Chinese greenfield investment took the lion's share of total FDI in Europe in 2022, accounting for some 57 percent of the total, exceeding outbound merger and acquisition activity for the first time since 2008, said a report published on Tuesday by the Berlin-based Mercator Institute for China Studies and New York-based Rhodium Group.
Greenfield investment refers to a type of FDI where a parent company creates a new subsidiary in a foreign country by constructing new operational facilities from the ground up.
Though total Chinese FDI in Europe, in line with the global decline in cross-border investment, fell by more than a fifth last year to 7.9 billion euros ($8.7 billion), its greenfield investment bucked the downward trend and increased 53 percent to 4.5 billion euros, the report showed.
The strong expansion in greenfield investment was largely underpinned by such large-scale projects as electric vehicle battery factories, the report said, adding that Chinese battery giants, like Contemporary Amperex Technology Co Ltd, Envision AESC Group Ltd and SVOLT Energy Technology invested heavily in building battery plants in Germany, Hungary, the United Kingdom and France.
CATL, for example, announced in August its gigawatt-scale battery cell factory plan in Hungary with a total value of 7.34 billion euros.
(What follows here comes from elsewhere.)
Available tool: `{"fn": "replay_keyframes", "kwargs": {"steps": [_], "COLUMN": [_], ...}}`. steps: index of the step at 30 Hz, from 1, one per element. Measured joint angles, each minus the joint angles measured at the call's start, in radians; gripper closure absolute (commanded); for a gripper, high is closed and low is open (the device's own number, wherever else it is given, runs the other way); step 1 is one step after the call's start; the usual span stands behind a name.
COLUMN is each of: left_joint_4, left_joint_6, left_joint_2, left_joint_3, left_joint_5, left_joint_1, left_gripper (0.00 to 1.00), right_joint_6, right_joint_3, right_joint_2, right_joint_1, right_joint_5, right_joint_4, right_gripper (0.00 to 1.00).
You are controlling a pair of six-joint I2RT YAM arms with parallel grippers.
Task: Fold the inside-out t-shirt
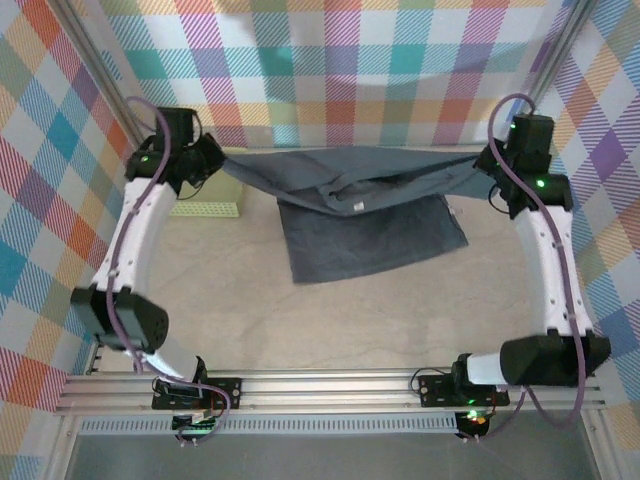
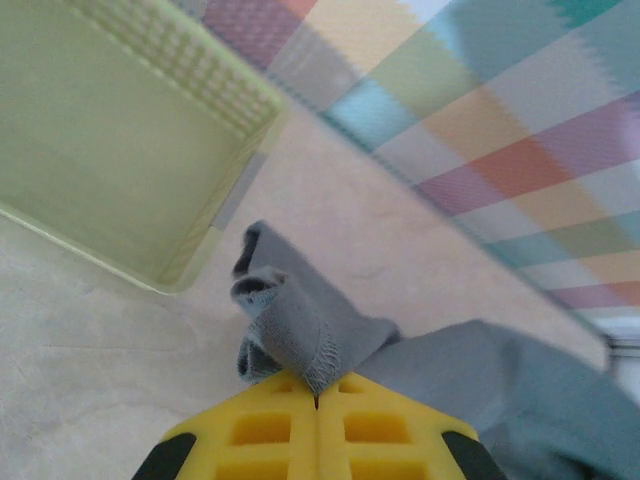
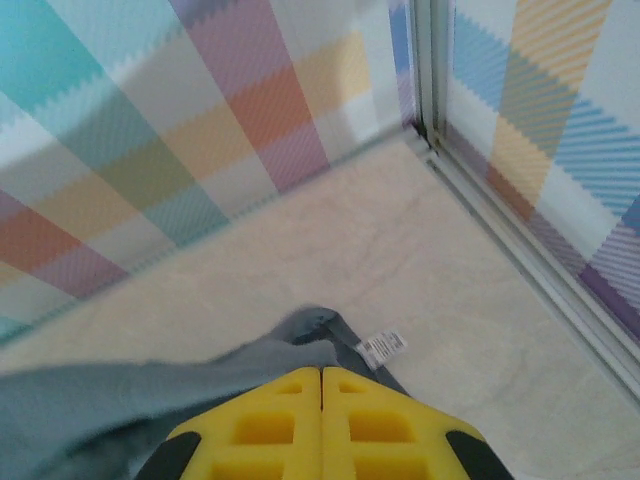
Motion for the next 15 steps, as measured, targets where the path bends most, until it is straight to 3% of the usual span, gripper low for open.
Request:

Some 1.5 billion euros was ascribed to last year, according to the report.
Xu Hongcai, deputy director of the China Association of Policy Science's Economic Policy Committee, said that as electric vehicles have seen their popularity surge in Europe over the past few years, the need of Chinese battery makers to move industrial and supply chains closer to burgeoning markets has been brought to the fore.
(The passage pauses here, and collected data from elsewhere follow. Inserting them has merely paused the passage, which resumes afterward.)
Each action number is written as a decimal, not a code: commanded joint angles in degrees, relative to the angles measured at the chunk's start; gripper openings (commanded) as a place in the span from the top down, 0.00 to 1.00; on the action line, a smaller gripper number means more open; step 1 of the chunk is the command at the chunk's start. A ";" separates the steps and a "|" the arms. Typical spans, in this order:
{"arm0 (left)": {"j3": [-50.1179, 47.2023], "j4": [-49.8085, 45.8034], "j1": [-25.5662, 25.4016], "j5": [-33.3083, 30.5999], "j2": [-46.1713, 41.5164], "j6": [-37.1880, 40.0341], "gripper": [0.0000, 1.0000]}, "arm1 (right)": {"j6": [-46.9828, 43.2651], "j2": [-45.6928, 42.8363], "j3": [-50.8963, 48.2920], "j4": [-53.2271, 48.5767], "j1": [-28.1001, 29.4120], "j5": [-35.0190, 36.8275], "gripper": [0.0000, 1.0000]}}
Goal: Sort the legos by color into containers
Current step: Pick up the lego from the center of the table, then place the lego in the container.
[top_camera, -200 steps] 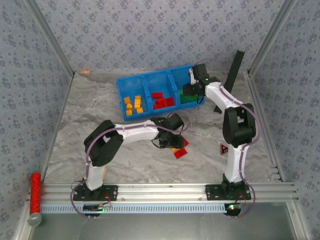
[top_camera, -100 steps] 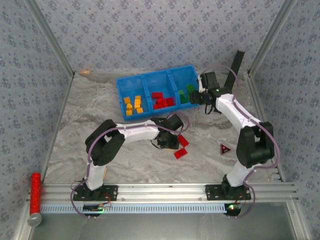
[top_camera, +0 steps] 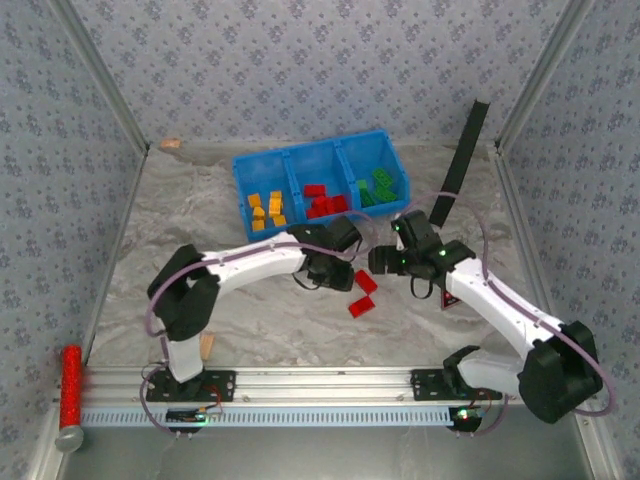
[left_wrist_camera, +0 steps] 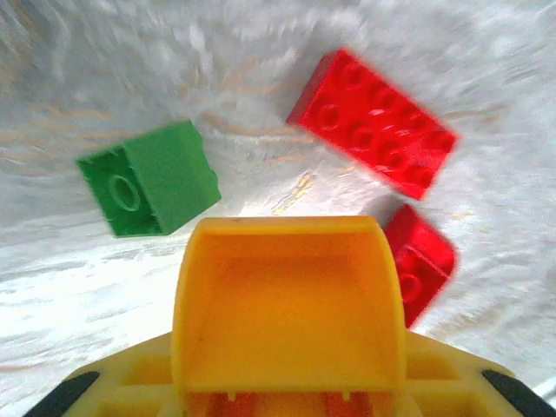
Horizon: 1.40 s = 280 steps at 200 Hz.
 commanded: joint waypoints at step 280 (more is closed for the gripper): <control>21.49 -2.94 36.29 -4.88 15.39 11.95 0.81 | -9.47 28.11 2.79 9.90 10.10 4.10 0.43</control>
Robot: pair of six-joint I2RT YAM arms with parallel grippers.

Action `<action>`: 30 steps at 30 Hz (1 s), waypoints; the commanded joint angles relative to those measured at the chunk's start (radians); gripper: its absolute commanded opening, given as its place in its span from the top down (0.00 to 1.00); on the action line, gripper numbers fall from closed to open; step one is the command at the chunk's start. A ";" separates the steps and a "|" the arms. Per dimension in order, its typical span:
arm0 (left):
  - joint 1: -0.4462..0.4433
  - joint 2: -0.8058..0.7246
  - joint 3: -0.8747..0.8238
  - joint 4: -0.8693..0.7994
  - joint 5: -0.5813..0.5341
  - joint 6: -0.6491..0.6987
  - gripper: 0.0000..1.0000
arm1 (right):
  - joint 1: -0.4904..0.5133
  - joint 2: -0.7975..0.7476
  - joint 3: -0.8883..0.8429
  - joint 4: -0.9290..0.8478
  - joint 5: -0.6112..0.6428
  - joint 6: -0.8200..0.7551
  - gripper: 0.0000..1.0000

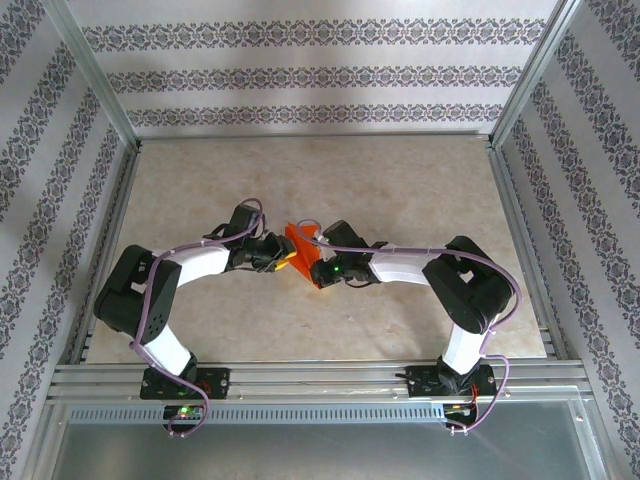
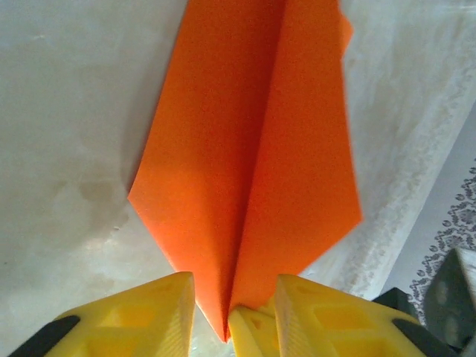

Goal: Fold a paper plane with a square sheet of paper (pick it up from the middle)
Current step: Fourth fold the wing at the center of the table.

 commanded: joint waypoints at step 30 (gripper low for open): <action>-0.042 0.192 0.159 -0.191 -0.058 0.014 0.83 | 0.032 -0.055 0.045 -0.151 0.254 -0.148 0.73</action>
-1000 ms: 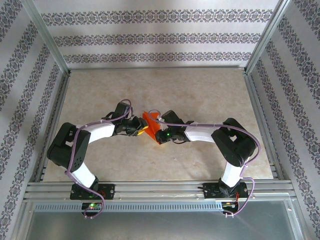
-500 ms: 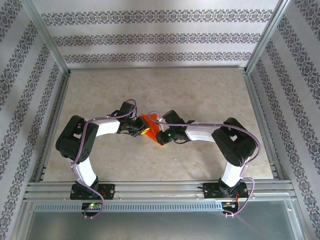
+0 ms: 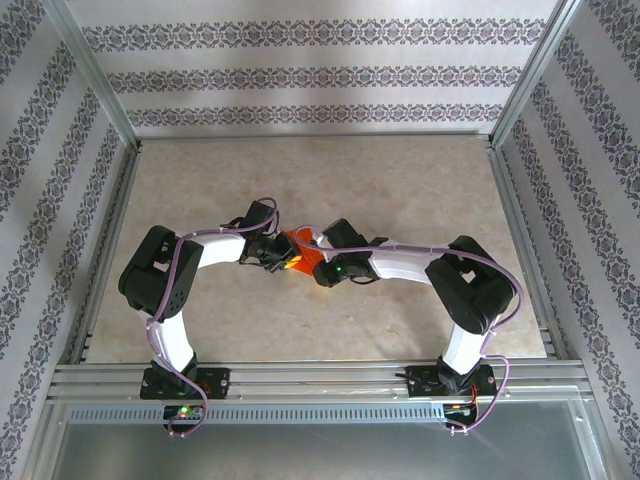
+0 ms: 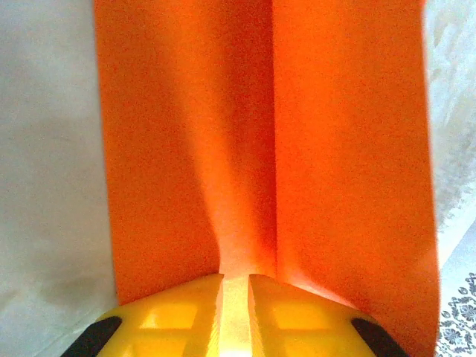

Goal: Fold a paper plane with a square sheet of paper (pick it up from the middle)
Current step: Fourth fold the wing at the center of the table.

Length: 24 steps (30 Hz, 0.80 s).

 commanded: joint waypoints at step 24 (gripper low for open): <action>-0.017 0.022 0.028 -0.118 -0.045 -0.020 0.82 | 0.177 0.041 0.069 -0.047 0.476 -0.032 0.67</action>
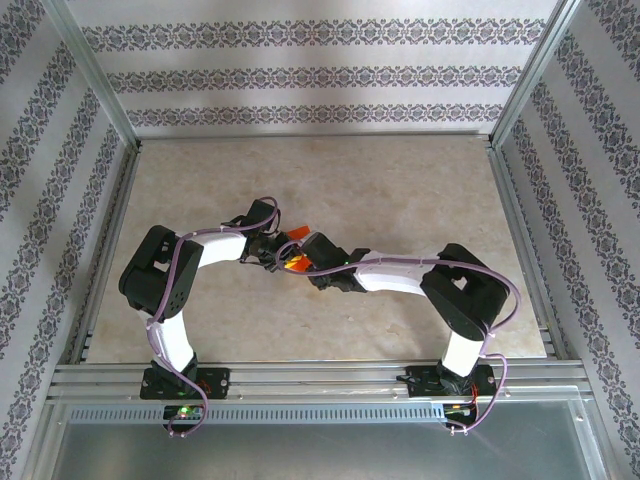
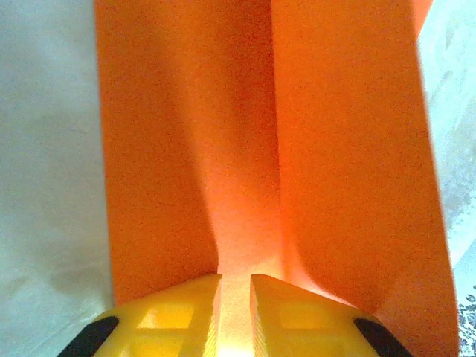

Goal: Fold a paper plane with a square sheet of paper (pick it up from the middle)
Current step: Fourth fold the wing at the center of the table.

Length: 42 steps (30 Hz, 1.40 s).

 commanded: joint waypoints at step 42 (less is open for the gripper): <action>-0.011 0.003 0.010 -0.096 -0.049 0.012 0.83 | -0.020 -0.002 -0.012 -0.007 -0.075 0.020 0.91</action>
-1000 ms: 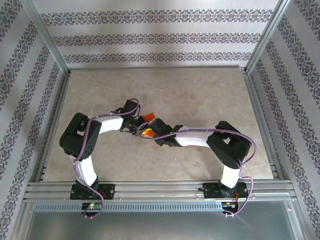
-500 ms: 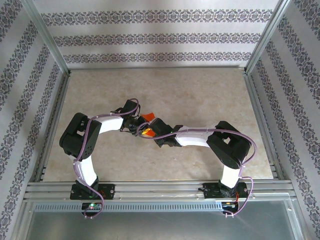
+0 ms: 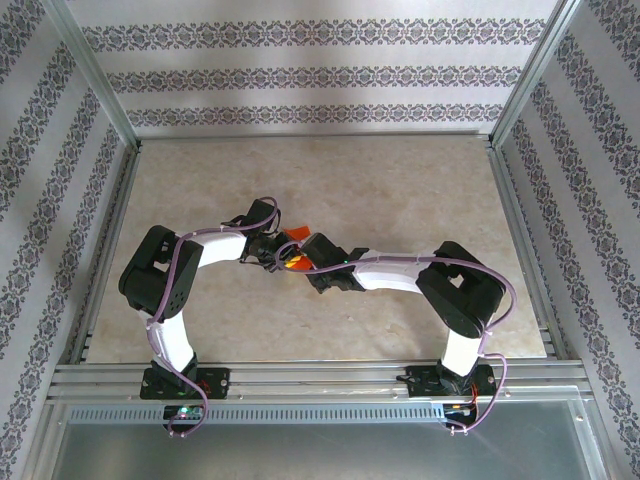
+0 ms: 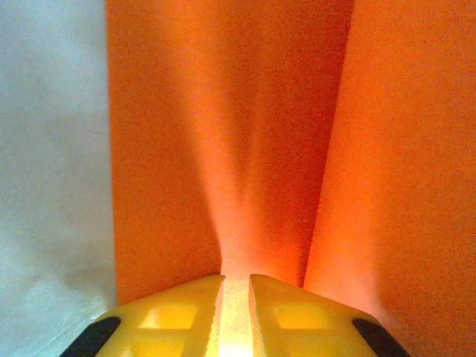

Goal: Fold a paper plane with a square sheet of paper (pick it up from the middle)
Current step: Fourth fold the wing at the center of the table.

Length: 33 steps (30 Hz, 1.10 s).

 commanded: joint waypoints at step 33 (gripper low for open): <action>0.000 -0.154 -0.051 -0.094 -0.096 0.043 0.79 | -0.076 0.068 0.036 -0.026 -0.293 0.033 0.95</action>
According to data released in April by the Paris-based International Energy Agency, in Europe — the second largest market — electric vehicle sales increased by over 15 percent year-on-year in 2022, meaning that more than one in every five cars sold was electric.
To steer clear of high shipment costs and uncertainties in regional conflicts and tariff issues, Chinese battery makers have a strong incentive to build local plants so as to supply European carmakers in a cheaper and more effective way and boost their production capacity of EVs, he said.
The researchers of the report also found that China's EV expansion efforts have evolved from an earlier focus on mineral deals in countries such as Indonesia and Chile to a growing number of companies now setting up battery manufacturing plants close to key final demand markets.
Besides delivering benefits to European carmakers, Xu said that it is also an opportunity for Chinese firms to extend overseas market presence and channel more investment to fast-growing markets. It will also facilitate the development of local support industries and expand local employment, to help Chinese firms gain credibility and recognition.
Since 2018, Chinese battery firms have announced investment projects to the tune of $17.5 billion in Europe. The anticipated output by their European factories could amount to nearly 20 percent of the continent's total battery production capacity by 2030, according to the report.
Going forward, greenfield investments in EV-related fields are likely to continue representing a substantial part of China's FDI in Europe despite heightened European scrutiny over Chinese investment, the report said.
Ding Chun, director of the Center for European Studies at Fudan University, said that China-Europe bilateral investment still faces challenges ahead as the European Union rolls out a flurry of policy tools, such as the FDI Regulation and International Procurement Instrument Regulation, to enforce more stringent foreign investment review and export controls.
That said, the underlying dynamics as well as the nature of China-EU relations have remained unchanged. Investment cooperation between the two sides is still maintaining strong momentum, which bodes well for more opportunities for future development, Ding said.